[MATERIAL FOR THIS TASK]
*** Block opens ***

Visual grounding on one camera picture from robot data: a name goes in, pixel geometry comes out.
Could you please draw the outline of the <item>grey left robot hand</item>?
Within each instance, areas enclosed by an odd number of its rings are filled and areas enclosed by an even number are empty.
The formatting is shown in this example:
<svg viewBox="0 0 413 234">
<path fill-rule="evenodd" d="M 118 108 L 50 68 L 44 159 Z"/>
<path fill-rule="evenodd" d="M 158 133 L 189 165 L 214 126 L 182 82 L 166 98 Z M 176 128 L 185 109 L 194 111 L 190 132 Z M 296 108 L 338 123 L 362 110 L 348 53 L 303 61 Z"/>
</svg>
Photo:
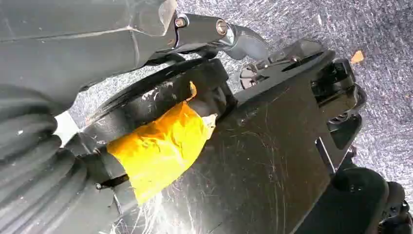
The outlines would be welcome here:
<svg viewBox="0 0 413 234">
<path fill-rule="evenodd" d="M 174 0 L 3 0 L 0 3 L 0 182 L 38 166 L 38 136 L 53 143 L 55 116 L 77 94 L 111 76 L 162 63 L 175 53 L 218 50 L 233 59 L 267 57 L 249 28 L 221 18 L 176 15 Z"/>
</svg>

*** Block closes ***
*** Block opens ***

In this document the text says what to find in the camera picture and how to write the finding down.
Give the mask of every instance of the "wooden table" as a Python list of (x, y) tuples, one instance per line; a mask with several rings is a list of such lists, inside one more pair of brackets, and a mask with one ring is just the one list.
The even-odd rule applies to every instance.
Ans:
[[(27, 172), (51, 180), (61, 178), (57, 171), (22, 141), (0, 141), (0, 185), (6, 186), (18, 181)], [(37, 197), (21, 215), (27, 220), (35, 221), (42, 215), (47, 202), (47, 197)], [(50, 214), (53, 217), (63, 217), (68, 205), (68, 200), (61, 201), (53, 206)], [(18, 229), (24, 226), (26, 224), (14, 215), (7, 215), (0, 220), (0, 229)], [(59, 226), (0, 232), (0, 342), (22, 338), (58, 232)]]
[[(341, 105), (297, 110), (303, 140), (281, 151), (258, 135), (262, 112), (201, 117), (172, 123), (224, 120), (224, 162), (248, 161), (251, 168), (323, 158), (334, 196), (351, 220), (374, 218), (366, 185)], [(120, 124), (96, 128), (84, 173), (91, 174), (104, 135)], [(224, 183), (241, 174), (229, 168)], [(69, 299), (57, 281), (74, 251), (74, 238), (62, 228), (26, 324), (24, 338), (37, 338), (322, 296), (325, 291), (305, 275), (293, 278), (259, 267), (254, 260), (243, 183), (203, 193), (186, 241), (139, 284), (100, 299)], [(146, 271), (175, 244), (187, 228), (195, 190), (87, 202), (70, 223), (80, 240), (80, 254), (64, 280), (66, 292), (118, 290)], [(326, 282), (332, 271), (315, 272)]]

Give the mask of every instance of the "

*** Block closes ***

[WHAT IS EXPECTED] From the material above, retype precisely the lines between the line holding "Visual grounding on" and the line holding "118 108 L 50", inclusive, and nothing beyond them.

[EXPECTED ANSWER]
Visual grounding on one camera picture from robot data: a name goes in, pixel geometry comes out.
Could you please draw the outline of the <item>grey left robot hand</item>?
Within each instance, areas enclosed by an odd number of its rings are filled and areas enclosed by an even number are empty.
The formatting is shown in this example:
<svg viewBox="0 0 413 234">
<path fill-rule="evenodd" d="M 118 108 L 50 68 L 44 159 Z"/>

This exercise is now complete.